Adoption et compétition technologique

Beaucoup d’innovations ne dépassent pas le stade du projet, beaucoup d’inventions ne rencontrent jamais leur public. D’autres, après un début de notoriété, disparaissent du fait du succès d’autres innovations concurrentes. Une innovation ne se développe pas de manière isolée ; certaines périodes au contraire voient se multiplier les solutions nouvelles à des problèmes donnés. Ce chapitre abordera la compétition entre innovations, entre innovations techniques en particulier.

2. Technologie et marché

2.3. Un monopole temporaire

La compétition technologique conduit à la domination d’une technologie, les adopteurs faisant le choix de la compatibilité. S'en suivent ensuite des stratégies qui conduiront les firmes à verrouiller le marché. La stratégie de verrouillage au sein d’une entreprise consiste à se protéger du risque des nouveaux entrants et développer sa stratégie afin d’obtenir un avantage concurrentiel.

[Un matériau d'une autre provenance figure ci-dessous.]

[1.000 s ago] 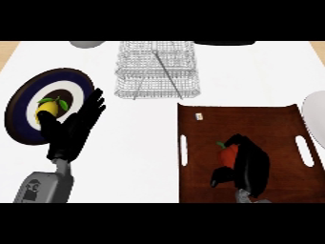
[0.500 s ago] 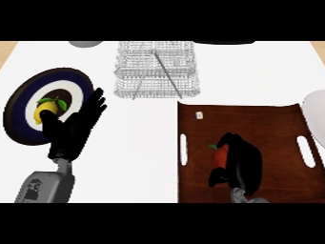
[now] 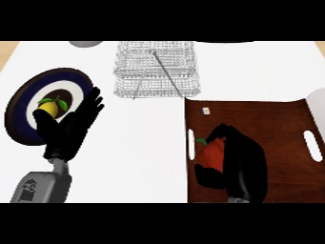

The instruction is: Pick the bell pepper from the tray and place it in the tiered basket

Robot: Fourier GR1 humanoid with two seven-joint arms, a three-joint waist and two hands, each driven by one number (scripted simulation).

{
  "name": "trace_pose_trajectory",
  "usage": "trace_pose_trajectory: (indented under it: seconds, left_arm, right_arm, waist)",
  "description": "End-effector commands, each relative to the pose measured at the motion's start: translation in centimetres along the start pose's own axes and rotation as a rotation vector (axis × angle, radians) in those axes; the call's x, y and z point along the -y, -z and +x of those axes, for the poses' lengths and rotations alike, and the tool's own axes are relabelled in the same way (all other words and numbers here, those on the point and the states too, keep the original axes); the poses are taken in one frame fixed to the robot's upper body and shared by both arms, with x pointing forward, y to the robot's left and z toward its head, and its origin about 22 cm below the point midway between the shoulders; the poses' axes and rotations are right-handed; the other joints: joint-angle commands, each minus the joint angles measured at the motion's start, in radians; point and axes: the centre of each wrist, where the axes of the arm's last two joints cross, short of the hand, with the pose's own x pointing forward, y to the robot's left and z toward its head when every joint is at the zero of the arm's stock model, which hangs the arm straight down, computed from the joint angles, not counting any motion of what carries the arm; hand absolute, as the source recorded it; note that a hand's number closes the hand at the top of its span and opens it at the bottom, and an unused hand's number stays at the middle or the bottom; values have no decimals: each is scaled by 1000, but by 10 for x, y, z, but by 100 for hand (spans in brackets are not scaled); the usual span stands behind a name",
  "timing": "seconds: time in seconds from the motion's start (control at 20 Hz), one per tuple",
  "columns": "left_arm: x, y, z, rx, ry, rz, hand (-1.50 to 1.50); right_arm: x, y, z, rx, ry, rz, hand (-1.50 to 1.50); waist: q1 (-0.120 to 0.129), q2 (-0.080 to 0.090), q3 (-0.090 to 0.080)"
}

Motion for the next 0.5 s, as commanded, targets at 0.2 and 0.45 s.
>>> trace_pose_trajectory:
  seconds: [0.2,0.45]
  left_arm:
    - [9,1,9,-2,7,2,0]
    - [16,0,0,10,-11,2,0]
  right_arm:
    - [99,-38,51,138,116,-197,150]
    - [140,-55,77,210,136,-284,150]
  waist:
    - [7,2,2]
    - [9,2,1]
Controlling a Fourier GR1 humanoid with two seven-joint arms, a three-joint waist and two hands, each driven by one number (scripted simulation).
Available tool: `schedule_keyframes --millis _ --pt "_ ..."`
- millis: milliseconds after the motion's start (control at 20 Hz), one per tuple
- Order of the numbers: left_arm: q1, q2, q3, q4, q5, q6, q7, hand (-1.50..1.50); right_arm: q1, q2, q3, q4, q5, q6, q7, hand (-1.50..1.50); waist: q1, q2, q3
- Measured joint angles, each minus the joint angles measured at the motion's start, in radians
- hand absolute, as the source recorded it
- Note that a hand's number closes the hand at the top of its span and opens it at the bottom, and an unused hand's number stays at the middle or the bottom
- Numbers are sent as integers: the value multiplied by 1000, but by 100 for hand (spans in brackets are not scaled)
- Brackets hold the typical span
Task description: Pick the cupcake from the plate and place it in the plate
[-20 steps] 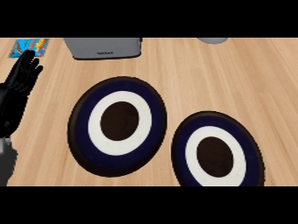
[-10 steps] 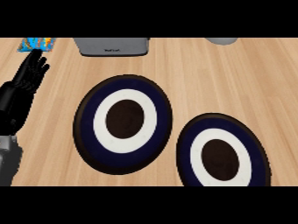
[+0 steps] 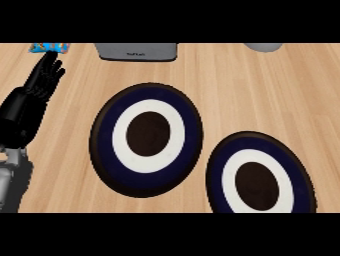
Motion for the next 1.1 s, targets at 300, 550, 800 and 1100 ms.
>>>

Première conséquence : le verrouillage de marché.

Un grand apport des modèles de compétition technologique est de montrer qu’au-delà des monopoles temporaires (ceux nécessaires à la dynamique du capitalisme pour Schumpeter), la compétition peut conduire au verrouillage.
Dans une situation de verrouillage, le monopole n’est pas simplement temporaire. Il se perpétue dans le temps. C’est le cas de Microsoft avec son système d’exploitation.

La situation est-elle réversible ?

Tout dépend des sources de rendements croissants d’adoption ayant entraîné la sélection. Si ne sont concernées que les externalités de réseau, la situation est réversible. La conversion peut être contrariée, ou ralentie, par des excès d’inertie. Mais dans ce cas, l’avantage de la technologie dominante n’est lié qu’à un problème de masse critique. Les excès d’inertie peuvent conduire au maintien de cette situation, mais ils ne constituent pas une source d’irréversibilité. Le verrouillage apparaît largement irréversible lorsque les perfectionnements effectués au cours de l’adoption portent sur l’apprentissage, les économies d’échelle et l’interdépendance des éléments techniques.

Que deviennent les « perdants » ?

Jean-Michel Dalle (professeur, spécialiste de l'économie et du management de l'innovation) relativise quelque peu les résultats par l’existence de niches technologiques comme c’est le cas pour Betamax en Colombie ou chez les professionnels de l’image (globalement évincé par VHS). De même, le maintien de Mac face au PC, doit beaucoup à la niche des graphistes. Ces niches peuvent être pérennes, voire, à terme, conduire à un retournement de la situation (les MAC gagnent chaque jour des parts de marché face au PC, non ?)
Les RCA sont naturellement incorporées aux technologies de réseau. Elles sont aussi de plus en plus exploitées par les firmes leaders qui cherchent à maintenir le verrouillage dont elles bénéficient.
Les réseaux sociaux dépendent principalement des externalités de réseau. La situation semble alors réversible, même si cela peut prendre du temps. Les acteurs économiques mettent alors en œuvre des stratégies pour générer l’irréversibilité. En jouant notamment sur l’interdépendance des éléments techniques.